Non mi passa per la testa d’imbrattare opere d’arte, né di macchiare le acque di lagune o fontane. Mi piace fotografarle nei loro colori originari, che se son quelli da secoli ci sarà pure un motivo. Se si sanziona chi lo fa, ancora una volta, non mi tocca per nulla.
Ho casa mia, non mi piace che quando son fuori in vacanza, per lavoro o ricoverato all’ospedale, qualcuno ci si piazzi. Mi son sacrificato e ho una piccola abitazione altrove, ove mi appoggio quando voglio trascorrere qualche giorno al mare, coi parenti, e che mi piace possano usare i miei figli.

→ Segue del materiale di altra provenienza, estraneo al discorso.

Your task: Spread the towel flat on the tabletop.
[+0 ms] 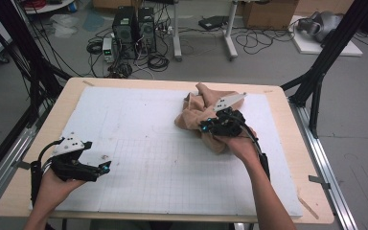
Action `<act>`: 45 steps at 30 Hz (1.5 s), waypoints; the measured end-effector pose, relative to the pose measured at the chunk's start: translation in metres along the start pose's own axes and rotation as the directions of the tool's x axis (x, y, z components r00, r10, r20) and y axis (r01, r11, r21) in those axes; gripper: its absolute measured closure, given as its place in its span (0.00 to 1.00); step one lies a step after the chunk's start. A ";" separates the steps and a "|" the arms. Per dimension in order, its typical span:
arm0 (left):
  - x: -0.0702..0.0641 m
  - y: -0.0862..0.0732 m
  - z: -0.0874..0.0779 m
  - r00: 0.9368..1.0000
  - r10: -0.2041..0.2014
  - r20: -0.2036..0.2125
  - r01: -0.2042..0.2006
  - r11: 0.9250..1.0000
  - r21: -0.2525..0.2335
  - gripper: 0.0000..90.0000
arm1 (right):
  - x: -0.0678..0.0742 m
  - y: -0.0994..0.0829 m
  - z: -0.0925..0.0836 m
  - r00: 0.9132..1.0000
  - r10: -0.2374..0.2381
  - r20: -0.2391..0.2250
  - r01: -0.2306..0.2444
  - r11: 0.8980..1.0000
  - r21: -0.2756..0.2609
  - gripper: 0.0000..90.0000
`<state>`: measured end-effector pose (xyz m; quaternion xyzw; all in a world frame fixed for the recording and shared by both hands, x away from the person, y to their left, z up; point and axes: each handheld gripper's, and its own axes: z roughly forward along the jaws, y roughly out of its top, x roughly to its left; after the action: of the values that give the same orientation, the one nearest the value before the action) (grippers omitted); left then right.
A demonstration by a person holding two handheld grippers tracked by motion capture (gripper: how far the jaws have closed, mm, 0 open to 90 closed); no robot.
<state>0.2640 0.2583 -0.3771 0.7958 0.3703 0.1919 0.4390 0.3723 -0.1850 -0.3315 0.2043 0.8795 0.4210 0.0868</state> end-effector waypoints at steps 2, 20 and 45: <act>-0.001 0.001 0.000 1.000 0.001 0.002 -0.001 1.000 -0.002 0.03 | 0.016 0.005 -0.003 0.998 -0.034 -0.051 0.033 0.999 -0.017 0.93; -0.019 0.011 0.027 0.996 0.044 0.083 -0.045 0.999 0.013 0.04 | 0.093 -0.027 -0.001 0.952 -0.072 -0.298 0.068 0.997 -0.024 0.67; -0.079 0.033 0.144 0.921 0.140 0.364 -0.184 0.979 0.088 0.46 | 0.039 -0.123 0.002 0.991 0.126 -0.034 -0.124 0.991 0.058 0.58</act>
<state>0.3173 0.1070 -0.4253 0.8702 0.2284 0.0577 0.4327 0.3026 -0.2360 -0.4273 0.2534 0.8778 0.4047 0.0380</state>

Siamo una famiglia che da generazioni lavora e si sacrifica per vivere serenamente. Non intendo affittarla, credo di poter essere libero di far ciò, serve a me e ai miei familiari. Per quanto riguarda ospiti indesiderati più o meno stanziali, vale ciò che ho detto per la mia abitazione principale. Le tasse le pago io, le ho acquistate o ristrutturate, preferirei che il genere umano, al riguardo, si facesse gli affari propri come faccio io nei confronti delle proprietà altrui. Se condannano chi occupa abusivamente, non ho paura: non lo faccio.

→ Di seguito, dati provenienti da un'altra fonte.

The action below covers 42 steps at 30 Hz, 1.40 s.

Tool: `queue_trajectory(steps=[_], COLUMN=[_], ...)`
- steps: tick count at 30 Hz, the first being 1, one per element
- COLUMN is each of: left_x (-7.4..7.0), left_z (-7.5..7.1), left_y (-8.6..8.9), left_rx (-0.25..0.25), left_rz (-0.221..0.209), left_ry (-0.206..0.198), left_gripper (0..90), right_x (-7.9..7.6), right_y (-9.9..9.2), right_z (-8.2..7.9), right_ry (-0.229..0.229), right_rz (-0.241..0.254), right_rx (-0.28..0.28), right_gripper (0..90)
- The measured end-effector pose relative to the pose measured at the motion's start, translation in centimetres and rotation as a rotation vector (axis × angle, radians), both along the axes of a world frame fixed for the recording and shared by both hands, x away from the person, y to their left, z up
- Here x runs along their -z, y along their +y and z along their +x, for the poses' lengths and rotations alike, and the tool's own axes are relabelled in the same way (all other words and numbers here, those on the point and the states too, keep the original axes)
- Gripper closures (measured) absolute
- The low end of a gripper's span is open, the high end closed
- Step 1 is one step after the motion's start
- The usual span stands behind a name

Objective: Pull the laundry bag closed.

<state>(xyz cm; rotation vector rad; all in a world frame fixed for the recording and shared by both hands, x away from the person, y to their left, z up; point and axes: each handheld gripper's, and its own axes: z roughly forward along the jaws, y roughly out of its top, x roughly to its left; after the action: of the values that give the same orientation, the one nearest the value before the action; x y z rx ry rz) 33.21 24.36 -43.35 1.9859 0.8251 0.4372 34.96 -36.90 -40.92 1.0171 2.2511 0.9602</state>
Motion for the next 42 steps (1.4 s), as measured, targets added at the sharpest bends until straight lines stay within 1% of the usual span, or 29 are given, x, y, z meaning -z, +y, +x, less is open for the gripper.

Insomma. Che libertà offendono queste nuove norme? Quella di farsi i fatti propri alla faccia del prossimo? Quella di sistemarsi in una casa che non si è sudato per acquistare o affittare, in barba alle esigenze del proprietario? Quella d’invadere una casa popolare che lo Stato non ha soldi per rimettere a posto dopo che i precedenti titolari, o occupanti, l’hanno devastata? Perché tale spesso è il motivo delle tante case popolari “non assegnate”. Magari invece di affittargliele sarebbe stato meglio vendergliele, e non le avrebbero distrutte, ma questa è un’altra storia.
Va bene. Liberi di provarci a portare avanti questo discorso, ma libero io non condividendolo, di non firmare.
E soprattutto, libero di non sentirmi offeso nella libertà mia da norme che servono – si auspica – a garantire l’elementare rispetto delle regole.
Una volta si diceva che la libertà di un soggetto terminava ove iniziava quella dell’altro. Oggi sembra valga la legge del più forte, o meglio, di chi strilla più forte.
E ritengo inutili mille distinguo della Salis & Co. sulle case che si possono invadere e quelle che non è opportuno ammettere a tale regime. Siano efficienti gli organi pubblici che devono affidarle, vigilino che non siano occupate, le riparino, e allora magari non ci sarebbe bisogno d’altro, ovvero del qualcuno – saccente – che ci dica quando una norma può essere violata e quando no.
Che poi questa è la cosa che mai comprenderò. Le regole andrebbero rispettate tutte, certe “elasticità” son solo il presupposto per farle saltare tutte.